• [RECORD EXCERPTS]

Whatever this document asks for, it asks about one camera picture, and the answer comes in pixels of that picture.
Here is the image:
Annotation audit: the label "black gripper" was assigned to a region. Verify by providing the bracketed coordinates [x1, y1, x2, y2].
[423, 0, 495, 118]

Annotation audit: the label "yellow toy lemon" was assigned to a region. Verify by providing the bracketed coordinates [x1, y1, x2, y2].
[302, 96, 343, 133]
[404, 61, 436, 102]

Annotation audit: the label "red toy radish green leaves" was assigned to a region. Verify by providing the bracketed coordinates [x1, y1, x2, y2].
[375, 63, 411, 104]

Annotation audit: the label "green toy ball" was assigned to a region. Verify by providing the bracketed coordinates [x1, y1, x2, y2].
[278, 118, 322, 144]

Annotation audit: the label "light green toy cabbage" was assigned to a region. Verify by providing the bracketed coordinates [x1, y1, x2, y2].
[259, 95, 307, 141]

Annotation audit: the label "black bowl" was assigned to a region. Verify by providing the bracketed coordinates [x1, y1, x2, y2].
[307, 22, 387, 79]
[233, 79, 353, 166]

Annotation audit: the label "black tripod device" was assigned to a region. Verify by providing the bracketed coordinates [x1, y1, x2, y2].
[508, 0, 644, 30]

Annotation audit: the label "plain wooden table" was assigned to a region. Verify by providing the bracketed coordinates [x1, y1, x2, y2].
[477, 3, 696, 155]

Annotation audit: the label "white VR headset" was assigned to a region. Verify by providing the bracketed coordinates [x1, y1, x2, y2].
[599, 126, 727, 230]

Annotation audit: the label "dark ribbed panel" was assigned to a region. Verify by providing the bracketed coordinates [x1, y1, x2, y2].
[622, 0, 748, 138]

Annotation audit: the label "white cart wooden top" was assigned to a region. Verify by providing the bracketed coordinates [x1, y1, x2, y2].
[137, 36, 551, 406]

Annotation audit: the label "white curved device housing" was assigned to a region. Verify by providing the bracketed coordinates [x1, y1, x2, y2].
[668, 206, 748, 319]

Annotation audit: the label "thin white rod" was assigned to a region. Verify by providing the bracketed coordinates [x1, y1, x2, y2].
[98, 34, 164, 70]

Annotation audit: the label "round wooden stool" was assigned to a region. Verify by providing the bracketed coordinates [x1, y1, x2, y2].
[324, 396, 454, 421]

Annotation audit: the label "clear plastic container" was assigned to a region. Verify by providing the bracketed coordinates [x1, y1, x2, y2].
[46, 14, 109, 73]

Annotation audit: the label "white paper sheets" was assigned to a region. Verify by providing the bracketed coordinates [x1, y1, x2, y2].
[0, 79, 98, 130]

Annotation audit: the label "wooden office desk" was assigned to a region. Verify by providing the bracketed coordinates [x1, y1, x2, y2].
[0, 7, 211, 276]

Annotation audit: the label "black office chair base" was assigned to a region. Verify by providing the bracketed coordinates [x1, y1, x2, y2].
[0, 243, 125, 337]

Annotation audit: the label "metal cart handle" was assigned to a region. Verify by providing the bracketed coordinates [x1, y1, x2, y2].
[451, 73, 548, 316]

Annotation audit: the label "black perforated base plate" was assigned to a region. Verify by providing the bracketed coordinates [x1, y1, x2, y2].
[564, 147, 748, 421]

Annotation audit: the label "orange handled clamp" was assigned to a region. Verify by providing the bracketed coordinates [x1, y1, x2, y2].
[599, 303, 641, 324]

• [GOAL OF THE EXERCISE]
Restate the whole of the data exactly.

• [SOLVED EXERCISE]
Whatever this document asks for, it asks about one camera picture, and the answer comes in pixels of that picture.
Here is the image:
Annotation audit: the label "black gripper" was assigned to a region. Verify by providing the bracketed coordinates [x1, y1, x2, y2].
[423, 0, 495, 118]

Annotation audit: the label "yellow toy lemon" was assigned to a region. Verify by providing the bracketed coordinates [x1, y1, x2, y2].
[302, 96, 343, 133]
[404, 61, 436, 102]

Annotation audit: the label "red toy radish green leaves" was assigned to a region. Verify by providing the bracketed coordinates [x1, y1, x2, y2].
[375, 63, 411, 104]

Annotation audit: the label "green toy ball" was assigned to a region. Verify by providing the bracketed coordinates [x1, y1, x2, y2].
[278, 118, 322, 144]

Annotation audit: the label "light green toy cabbage" was assigned to a region. Verify by providing the bracketed coordinates [x1, y1, x2, y2].
[259, 95, 307, 141]

Annotation audit: the label "black bowl" was assigned to a region. Verify by providing the bracketed coordinates [x1, y1, x2, y2].
[307, 22, 387, 79]
[233, 79, 353, 166]

Annotation audit: the label "black tripod device" was assigned to a region. Verify by providing the bracketed coordinates [x1, y1, x2, y2].
[508, 0, 644, 30]

Annotation audit: the label "plain wooden table" was assigned to a region. Verify by providing the bracketed coordinates [x1, y1, x2, y2].
[477, 3, 696, 155]

Annotation audit: the label "white VR headset" was assigned to a region. Verify by providing the bracketed coordinates [x1, y1, x2, y2].
[599, 126, 727, 230]

Annotation audit: the label "dark ribbed panel" was assigned to a region. Verify by providing the bracketed coordinates [x1, y1, x2, y2].
[622, 0, 748, 138]

Annotation audit: the label "white cart wooden top" was assigned to a region. Verify by providing the bracketed coordinates [x1, y1, x2, y2].
[137, 36, 551, 406]

Annotation audit: the label "white curved device housing" was assigned to a region. Verify by providing the bracketed coordinates [x1, y1, x2, y2].
[668, 206, 748, 319]

Annotation audit: the label "thin white rod" was assigned to a region. Verify by providing the bracketed coordinates [x1, y1, x2, y2].
[98, 34, 164, 70]

Annotation audit: the label "round wooden stool" was assigned to a region. Verify by providing the bracketed coordinates [x1, y1, x2, y2].
[324, 396, 454, 421]

Annotation audit: the label "clear plastic container" was assigned to a region. Verify by providing the bracketed coordinates [x1, y1, x2, y2].
[46, 14, 109, 73]

Annotation audit: the label "white paper sheets" was assigned to a region. Verify by providing the bracketed coordinates [x1, y1, x2, y2].
[0, 79, 98, 130]

Annotation audit: the label "wooden office desk" was assigned to a region. Verify by providing the bracketed coordinates [x1, y1, x2, y2].
[0, 7, 211, 276]

Annotation audit: the label "black office chair base" was assigned to a region. Verify by providing the bracketed coordinates [x1, y1, x2, y2].
[0, 243, 125, 337]

Annotation audit: the label "metal cart handle" was assigned to a region. Verify by providing the bracketed coordinates [x1, y1, x2, y2].
[451, 73, 548, 316]

Annotation audit: the label "black perforated base plate" was assigned to a region. Verify by providing the bracketed coordinates [x1, y1, x2, y2].
[564, 147, 748, 421]

Annotation audit: the label "orange handled clamp" was assigned to a region. Verify by providing the bracketed coordinates [x1, y1, x2, y2].
[599, 303, 641, 324]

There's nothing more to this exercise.